MedPage Today ~ October 26, 2009 ~ FULL TEXT
Even at low doses, naproxen (Aleve, Anaprox, Naprosyn, Naprelan) may increase the risk
of upper gastrointestinal complications, researchers said here.
Patients taking a 500-mg/day dose had a 2.5-fold increased risk of hospitalization from complicated gastric or duodenal ulcer, while those on the 750-mg/day dose had almost a threefold increased risk, Gurkirpal Singh, MD, of Stanford University, and colleagues reported at the American College of Gastroenterology meeting. 
The 1,000-mg/day dose carried more than a threefold increased risk of hospitalization. “We found that naproxen use is not safe even at lower doses,” Singh said. “We need to be careful about prescribing it, even in lower doses.” The lowest doses are available over the counter.
In large studies comparing other nonsteroidal anti inflammatory drugs (NSAIDs) and COX-2 inhibitors, naproxen has been associated with fewer serious cardiovascular risks.
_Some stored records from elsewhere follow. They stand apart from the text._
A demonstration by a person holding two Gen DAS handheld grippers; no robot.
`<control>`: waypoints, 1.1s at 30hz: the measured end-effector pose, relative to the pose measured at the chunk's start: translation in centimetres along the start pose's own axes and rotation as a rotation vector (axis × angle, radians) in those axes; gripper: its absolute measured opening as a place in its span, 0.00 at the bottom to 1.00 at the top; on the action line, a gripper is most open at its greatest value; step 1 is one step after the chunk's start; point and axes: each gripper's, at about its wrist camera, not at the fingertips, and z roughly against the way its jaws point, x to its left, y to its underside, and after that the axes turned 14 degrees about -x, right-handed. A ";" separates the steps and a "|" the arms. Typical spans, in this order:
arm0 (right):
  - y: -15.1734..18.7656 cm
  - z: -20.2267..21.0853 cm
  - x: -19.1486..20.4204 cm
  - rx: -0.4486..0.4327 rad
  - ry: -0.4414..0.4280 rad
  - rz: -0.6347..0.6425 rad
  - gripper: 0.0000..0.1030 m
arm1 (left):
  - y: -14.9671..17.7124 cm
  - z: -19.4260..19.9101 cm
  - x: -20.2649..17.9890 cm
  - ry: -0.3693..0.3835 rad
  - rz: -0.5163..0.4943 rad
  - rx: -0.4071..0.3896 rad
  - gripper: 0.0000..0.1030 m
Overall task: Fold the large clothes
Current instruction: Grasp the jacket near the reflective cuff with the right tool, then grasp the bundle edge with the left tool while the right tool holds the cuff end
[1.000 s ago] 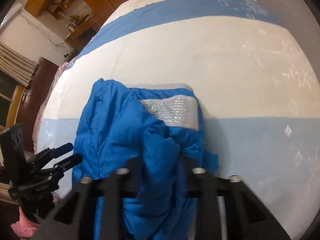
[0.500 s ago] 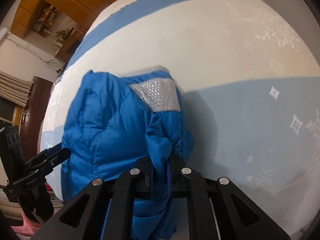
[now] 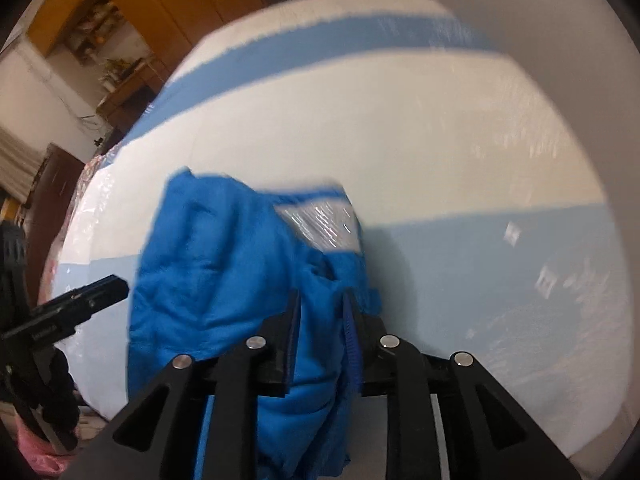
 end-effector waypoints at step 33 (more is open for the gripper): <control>3.4 -7.7 -0.3 0.034 -0.039 0.008 0.14 | 3.0 -6.3 -1.7 -0.021 -0.089 0.085 0.32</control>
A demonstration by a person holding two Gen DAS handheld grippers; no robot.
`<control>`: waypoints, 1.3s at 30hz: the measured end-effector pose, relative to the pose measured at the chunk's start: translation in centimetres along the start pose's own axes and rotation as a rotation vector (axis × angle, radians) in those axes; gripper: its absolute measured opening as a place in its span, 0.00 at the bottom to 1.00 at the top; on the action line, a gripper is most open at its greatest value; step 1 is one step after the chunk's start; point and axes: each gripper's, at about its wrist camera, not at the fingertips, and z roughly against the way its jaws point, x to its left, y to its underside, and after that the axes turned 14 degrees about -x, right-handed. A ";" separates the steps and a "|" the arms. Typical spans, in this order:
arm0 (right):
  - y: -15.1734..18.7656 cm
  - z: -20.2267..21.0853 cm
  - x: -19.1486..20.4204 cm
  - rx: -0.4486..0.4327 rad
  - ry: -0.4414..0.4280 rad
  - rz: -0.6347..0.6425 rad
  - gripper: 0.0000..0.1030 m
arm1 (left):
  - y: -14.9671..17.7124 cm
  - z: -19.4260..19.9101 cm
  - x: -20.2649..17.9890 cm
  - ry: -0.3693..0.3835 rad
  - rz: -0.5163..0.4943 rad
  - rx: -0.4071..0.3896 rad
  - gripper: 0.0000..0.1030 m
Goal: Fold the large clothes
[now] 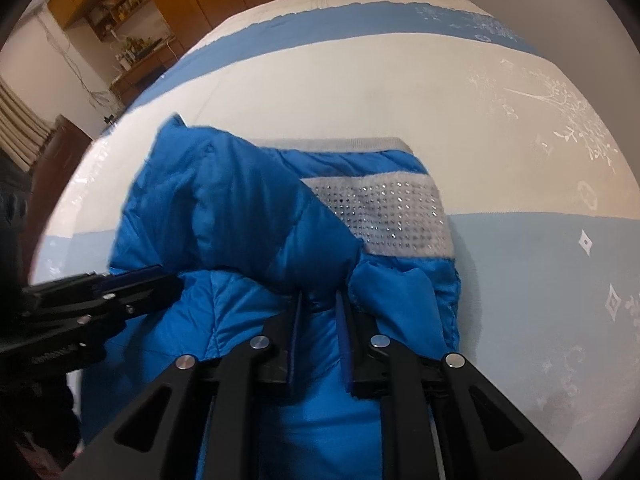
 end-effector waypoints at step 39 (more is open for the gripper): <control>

That led to several recommendations for naproxen to be the drug of choice for patients with heart problems, the researchers said.
But at high, prescription-level doses, naproxen has been linked with serious upper gastrointestinal toxicity, and it was unclear whether lower doses — under 1,000 mg/day — might also increase the risk, the researchers said.
“We wanted to see if that’s also true at lower doses because lots of patients take naproxen at lower doses,” Singh said.
So the researchers conducted a case-control study of 688,424 California Medicaid patients who were treated with an NSAID or COX-2 inhibitor between January 1999 and June 2005.
They used data from the MediCal database, which tracks the largest Medicaid program in the U.S.
The main outcome was hospitalization for gastric or duodenal ulcer that included complications such as hemorrhage, perforation, or obstruction.
A total of 11,303 patients were hospitalized, and the researchers matched them to 45,212 controls.
They found an increased risk of hospitalization with all doses of naproxen, in a dose-dependent fashion, as follows:
- 1,000 mg/day, 3.13-fold increased risk (95% CI 2.71 to 3.61)
- 750 mg/day, 2.95-fold increased risk (95% CI 2.34 to 3.73)
- 500 mg/day, 2.51-fold increased risk (95% CI 1.61 to 3.92)
The researchers said that the risks were also significantly higher compared with remote NSAID use or COX-2 selective inhibitor use (P<0.001).
Singh noted that clinicians should "strongly consider" concomitant gastrointestinal protective therapy for at-risk patients, regardless of naproxen dose, to protect against gastric and duodenal ulcers.
"Clinicians should use the lowest dose [of naproxen] for the shortest period of time," Singh said. "And if you're dealing with a high-risk patient, add a proton pump inhibitor."
Singh said previous research has shown that adding a proton pump inhibitor to high-dose naproxen use cuts the risk of complications in half. For further study, he suggested evaluating whether that is also the case for low-dose patients.
Singh G, et al
Naproxen use increases the risk for complicated gastroduodenal ulcers in a dose-dependent fashion
American College of Gastroenterology (ACG) 2009; Abstract P55.